The Pope’s visit to the United States has left me with a myriad of thoughts, hopes and emotions. I’ve been touched by Speaker Boehner fighting back tears as the Pope spoke on the Capitol steps. I’ve been challenged by the admonitions to set aside the pursuit of earthly wealth. And I’ve been inspired by a nation that for at least a moment has become more unified in the pursuit of our better selves. Perhaps what I will find most memorable, however, is a glimpse of Francis interacting with ordinary people pressing in to get a little closer.
The Pope had just finished addressing a gathering at a welcome ceremony at the White House. On his way to his motorcade he made his way to a group of people pressing up against a temporary barricade. As each person pushed toward him, thrusting out arms and hands, he addressed them individually with a simple request, “Please pray for me.” With one gentleman, he paused a bit longer and added, “Seriously. I need you to pray for me.” As I watched this interaction I had one of those moments in my life when the Holy Spirit beckoned me to pay attention.
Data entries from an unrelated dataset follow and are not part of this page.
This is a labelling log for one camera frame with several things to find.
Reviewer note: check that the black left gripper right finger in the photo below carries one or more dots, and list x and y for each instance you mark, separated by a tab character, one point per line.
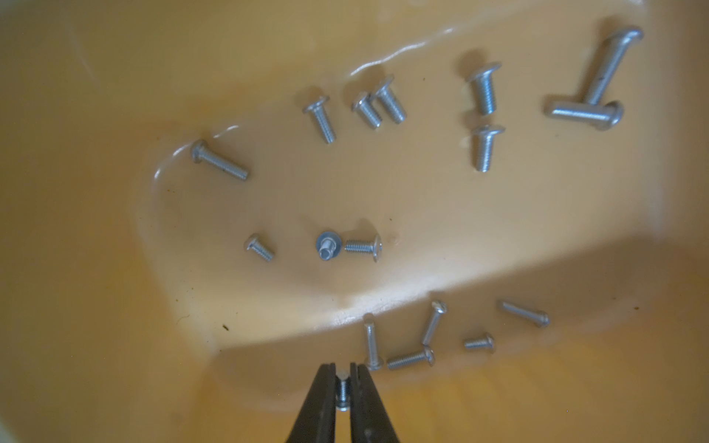
369	421

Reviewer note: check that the silver screw cluster screw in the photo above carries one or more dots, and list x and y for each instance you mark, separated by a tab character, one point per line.
485	137

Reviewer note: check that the yellow plastic storage box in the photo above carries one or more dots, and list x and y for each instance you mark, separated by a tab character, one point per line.
131	311

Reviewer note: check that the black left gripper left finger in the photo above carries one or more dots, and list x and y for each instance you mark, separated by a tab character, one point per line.
316	419

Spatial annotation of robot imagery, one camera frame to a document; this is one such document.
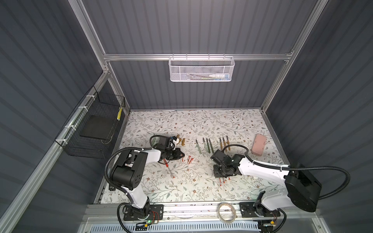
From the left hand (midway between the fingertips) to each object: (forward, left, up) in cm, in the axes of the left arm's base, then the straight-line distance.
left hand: (185, 156), depth 93 cm
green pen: (+8, -9, -2) cm, 12 cm away
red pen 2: (-14, -26, -1) cm, 30 cm away
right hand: (-11, -19, +1) cm, 22 cm away
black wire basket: (0, +47, +27) cm, 54 cm away
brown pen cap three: (+13, +4, -1) cm, 14 cm away
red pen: (-6, +11, -1) cm, 13 cm away
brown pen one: (-2, -25, +13) cm, 29 cm away
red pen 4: (-17, -20, +1) cm, 26 cm away
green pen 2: (+8, -18, -1) cm, 20 cm away
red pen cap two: (-1, -3, -2) cm, 3 cm away
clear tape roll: (-30, -25, 0) cm, 39 cm away
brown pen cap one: (+12, +2, -2) cm, 12 cm away
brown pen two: (+10, -27, -1) cm, 29 cm away
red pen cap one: (-3, -4, -1) cm, 5 cm away
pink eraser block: (+8, -50, +1) cm, 51 cm away
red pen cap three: (-2, +1, 0) cm, 3 cm away
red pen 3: (-16, -23, -1) cm, 28 cm away
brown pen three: (+9, -25, -1) cm, 27 cm away
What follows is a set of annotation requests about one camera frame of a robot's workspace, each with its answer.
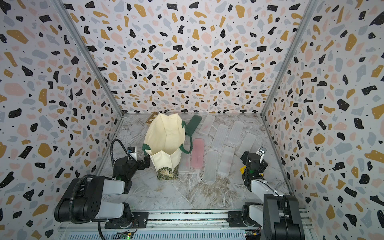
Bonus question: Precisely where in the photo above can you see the cream canvas tote bag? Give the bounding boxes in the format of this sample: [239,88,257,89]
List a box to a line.
[142,114,193,180]

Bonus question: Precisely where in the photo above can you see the translucent case with pink mark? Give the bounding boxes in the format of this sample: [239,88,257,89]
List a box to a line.
[179,152,191,174]

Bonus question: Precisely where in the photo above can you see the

This is not new behavior for this leader of the Catholics. Among his first words as Pope was a cry out to the masses, “Pray for me.” And each time I had heard him say those words before, I was comforted that he would want the prayers of as many as possible lifted up as he fulfilled his lofty position in Christ’s church. But this time, something else came through and it was a message aimed directly at my own arrogance. It was a reminder of my own great need.
I think back to the other Papal leaders in my lifetime. I have images of them working through a crowd, making the sign of the cross as they offered a blessing to those seeking something more as they journey through life. Here, however, is a man saying, “I too am in need.” Here is the chosen leader of the largest group of believers in the world. Here is the one with the apostolic lineage tracing all the way back to Saint Peter. Here is someone declaring himself to be a sojourner.
I had a conversation with a friend who has been a Christian for about a decade. He has a wonderful testimony of overcoming addiction and he has helped so many others who share similar struggles. He told me that he loves his church and thanks God for the people there who welcomed him with open arms and who taught him about being a disciple of Christ. But he also told me it’s hard on him sometimes because he feels like these same people offer constant reminders that he’s much newer to the kingdom and must keep his place in line. His words indicted me and I realized that I am one of those who, having been brought up in the church, think myself to be further ahead on the journey.
When I read the account in the New Testament of the disciples arguing over who will be greatest in the kingdom, I easily dismiss their story as being an extreme case of arrogance and selfishness. But how many times have I thought myself to be more special in God’s eyes than another? How many times have I felt more worthy to enter the Holy of Holies that no longer has a veil to pass through?
“Pray for me.”
How many times have I told someone struggling, “I’ll pray for you”? But have I ever been vulnerable enough to acknowledge that I need those prayers myself? I don’t need them more than you do, but I also don’t need them less. I’m not ahead of you and I’m not behind. I’m just a sojourner.
There are so many efforts being made to use the words of Francis to support whatever human cause we might champion. He will be both praised and ignored by those at every spot on the political spectrum. But for today, I’m going to choose to pray for him and ask that you might pray for me.